> [Work to be completed]:
Return the data below unchanged, without images.

> [Record set]:
● ● ● ● ● ● ●

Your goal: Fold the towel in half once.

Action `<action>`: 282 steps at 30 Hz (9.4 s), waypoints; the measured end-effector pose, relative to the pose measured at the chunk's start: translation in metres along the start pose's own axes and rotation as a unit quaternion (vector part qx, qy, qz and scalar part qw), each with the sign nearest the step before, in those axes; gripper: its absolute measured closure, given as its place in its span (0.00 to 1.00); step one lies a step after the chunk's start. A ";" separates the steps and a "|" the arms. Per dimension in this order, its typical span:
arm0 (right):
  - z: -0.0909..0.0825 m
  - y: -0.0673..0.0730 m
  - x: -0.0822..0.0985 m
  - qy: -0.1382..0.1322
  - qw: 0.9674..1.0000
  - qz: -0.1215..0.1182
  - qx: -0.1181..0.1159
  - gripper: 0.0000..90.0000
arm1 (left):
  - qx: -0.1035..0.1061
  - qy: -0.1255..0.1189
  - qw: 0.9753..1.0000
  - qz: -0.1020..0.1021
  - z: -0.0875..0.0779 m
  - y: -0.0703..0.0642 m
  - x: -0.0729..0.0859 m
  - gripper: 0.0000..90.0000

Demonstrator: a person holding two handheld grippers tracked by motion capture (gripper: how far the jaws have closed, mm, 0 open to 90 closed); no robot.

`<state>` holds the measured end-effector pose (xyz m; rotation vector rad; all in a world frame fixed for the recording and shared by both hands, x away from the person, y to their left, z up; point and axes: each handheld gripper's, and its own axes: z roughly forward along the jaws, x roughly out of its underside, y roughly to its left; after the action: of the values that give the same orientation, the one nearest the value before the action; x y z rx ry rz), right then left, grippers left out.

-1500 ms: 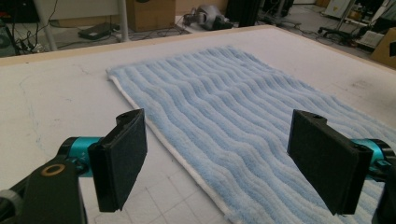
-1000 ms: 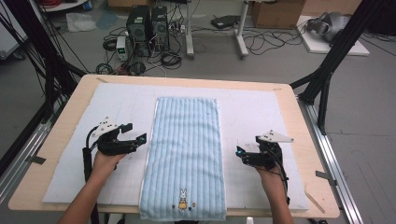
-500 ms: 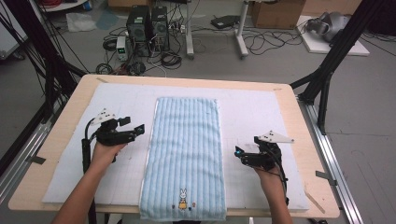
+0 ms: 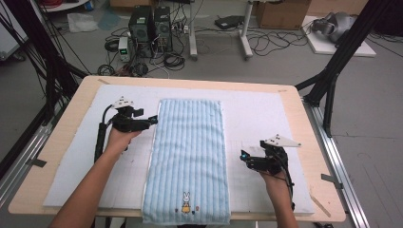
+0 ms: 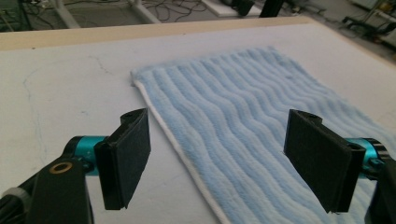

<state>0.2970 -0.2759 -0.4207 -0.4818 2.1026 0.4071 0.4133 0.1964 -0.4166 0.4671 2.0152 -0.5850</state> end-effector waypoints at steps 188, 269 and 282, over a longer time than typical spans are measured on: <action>0.063 0.021 -0.034 0.037 0.998 0.012 -0.045 0.44 | 0.021 0.058 0.998 0.012 0.002 -0.012 0.015 0.93; 0.008 0.051 0.001 0.014 0.997 -0.009 -0.074 0.68 | 0.098 0.010 0.995 -0.024 -0.082 -0.040 0.062 0.54; 0.056 0.039 -0.001 0.076 0.994 -0.012 -0.076 0.82 | 0.060 0.024 0.998 0.007 -0.055 -0.032 0.056 0.53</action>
<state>0.3183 -0.2161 -0.4455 -0.6440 2.2191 0.5345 0.3314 0.2073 -0.4351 0.5707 2.0278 -0.6948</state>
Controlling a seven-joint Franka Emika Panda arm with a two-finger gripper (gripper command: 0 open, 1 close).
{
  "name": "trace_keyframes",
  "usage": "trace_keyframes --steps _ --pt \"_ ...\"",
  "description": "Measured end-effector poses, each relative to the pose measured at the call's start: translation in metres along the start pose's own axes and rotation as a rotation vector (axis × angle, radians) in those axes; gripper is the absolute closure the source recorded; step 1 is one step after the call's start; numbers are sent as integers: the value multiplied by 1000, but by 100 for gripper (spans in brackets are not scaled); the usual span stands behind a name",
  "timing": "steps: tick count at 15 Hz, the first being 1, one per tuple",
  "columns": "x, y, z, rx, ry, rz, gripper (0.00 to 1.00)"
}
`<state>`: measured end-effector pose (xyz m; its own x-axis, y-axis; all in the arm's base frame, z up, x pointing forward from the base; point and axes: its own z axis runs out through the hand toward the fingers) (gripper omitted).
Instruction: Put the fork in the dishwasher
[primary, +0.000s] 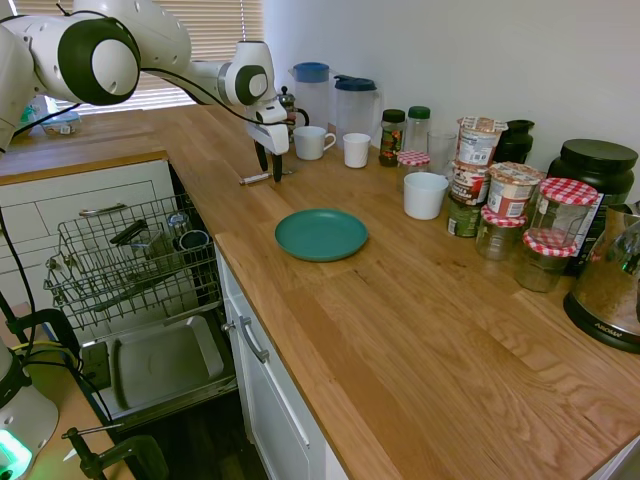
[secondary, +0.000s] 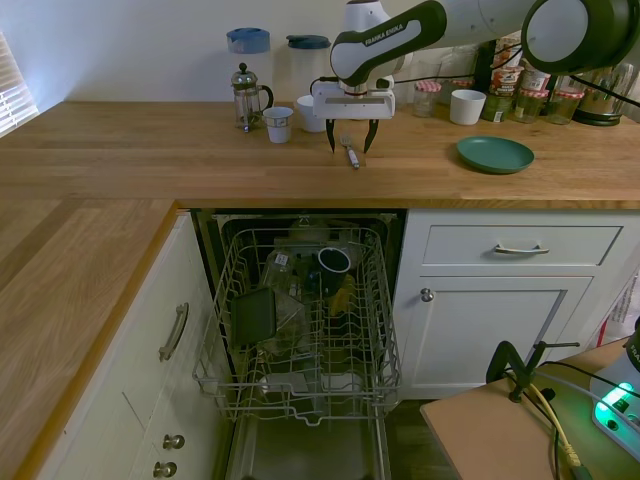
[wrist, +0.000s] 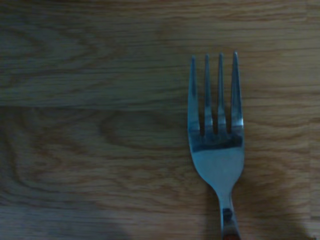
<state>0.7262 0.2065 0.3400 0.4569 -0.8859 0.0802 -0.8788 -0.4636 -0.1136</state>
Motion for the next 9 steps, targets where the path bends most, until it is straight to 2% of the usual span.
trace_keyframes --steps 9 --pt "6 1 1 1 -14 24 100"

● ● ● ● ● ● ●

> [Response below]:
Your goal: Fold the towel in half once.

Action `<action>`: 282 steps at 30 Hz (9.4 s), waypoints; the measured end-effector pose, relative to the pose measured at the chunk's start: translation in metres along the start pose's own axes and rotation as a unit quaternion (vector part qx, qy, qz and scalar part qw), each with the sign nearest the step before, in those axes; gripper: its absolute measured closure, given as its place in its span (0.00 to 1.00); step one lies a step after the chunk's start. A ";" separates the steps and a "|" the arms. Per dimension in this order, its typical span:
arm0 (right):
  - z: -0.0909..0.0825 m
  - y: -0.0673..0.0730 m
  - x: -0.0822..0.0985 m
  - qy: -0.1382..0.1322
  - qw: 0.9674..1.0000
  - qz: -0.1215..0.1182
  - qx: -0.1181..0.1159
  - gripper: 0.0000..90.0000
arm1 (left):
  - qx: -0.1035..0.1061
  - qy: -0.1255..0.1189
  - qw: 0.9753..1.0000
  - qz: -0.1020..0.1021
  - z: -0.0875..0.0779 m
  - y: -0.0703..0.0642 m
  - x: -0.0729..0.0859 m
  - gripper: 0.0000..90.0000

Demonstrator: a person holding two handheld grippers tracked by motion capture (gripper: how far the jaws have closed, mm, 0 open to 90 closed); no robot.

`<state>` holds the measured end-effector pose (xyz m; rotation vector rad; all in a world frame fixed for the recording and shared by both hands, x away from the person, y to their left, z up; point and axes: each handheld gripper's, and its own axes: z roughly forward along the jaws, x roughly out of its underside, y roughly to its left; after the action: of the values that give the same orientation, the one nearest the value before the action; x y z rx ry rz), right then left, grippers left out.

-1500 ms: 
-1000 ms: 
-500 ms: 
+0 ms: 
+0 ms: 

<state>0.2970 -0.2759 -0.4207 -0.4818 2.1026 0.4071 0.4133 0.1964 -0.4166 0.4671 2.0152 -0.5850</state> end-effector waypoints at steps 188, 269 and 282, over a longer time than typical spans are measured on: <action>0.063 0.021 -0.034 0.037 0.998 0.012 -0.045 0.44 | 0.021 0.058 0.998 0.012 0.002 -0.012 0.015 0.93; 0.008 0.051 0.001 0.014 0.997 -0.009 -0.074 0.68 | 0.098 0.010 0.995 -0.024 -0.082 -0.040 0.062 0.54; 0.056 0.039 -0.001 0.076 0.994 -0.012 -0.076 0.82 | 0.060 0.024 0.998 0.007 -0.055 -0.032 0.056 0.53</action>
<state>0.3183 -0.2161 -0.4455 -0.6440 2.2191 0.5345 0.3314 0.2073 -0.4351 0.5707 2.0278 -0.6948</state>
Controlling a seven-joint Franka Emika Panda arm with a two-finger gripper (gripper command: 0 open, 1 close).
{
  "name": "trace_keyframes",
  "usage": "trace_keyframes --steps _ --pt \"_ ...\"",
  "description": "Measured end-effector poses, each relative to the pose measured at the call's start: translation in metres along the start pose's own axes and rotation as a rotation vector (axis × angle, radians) in those axes; gripper is the absolute closure the source recorded; step 1 is one step after the call's start; numbers are sent as integers: the value multiplied by 1000, but by 100 for gripper (spans in brackets are not scaled); the usual span stands behind a name",
  "timing": "steps: tick count at 15 Hz, the first being 1, one per tuple",
  "columns": "x, y, z, rx, ry, rz, gripper (0.00 to 1.00)"
}
`<state>`: measured end-effector pose (xyz m; its own x-axis, y-axis; all in the arm's base frame, z up, x pointing forward from the base; point and axes: its own z axis runs out through the hand toward the fingers) (gripper omitted).
Instruction: Put the fork in the dishwasher
[primary, +0.000s] 
[secondary, +0.000s] 
[wrist, +0.000s] 
<state>0.7262 0.2065 0.3400 0.4569 -0.8859 0.0802 -0.8788 -0.4636 -0.1136</state>
Motion for the next 9 steps, targets where the path bends most, until it is straight to 2% of the usual span.
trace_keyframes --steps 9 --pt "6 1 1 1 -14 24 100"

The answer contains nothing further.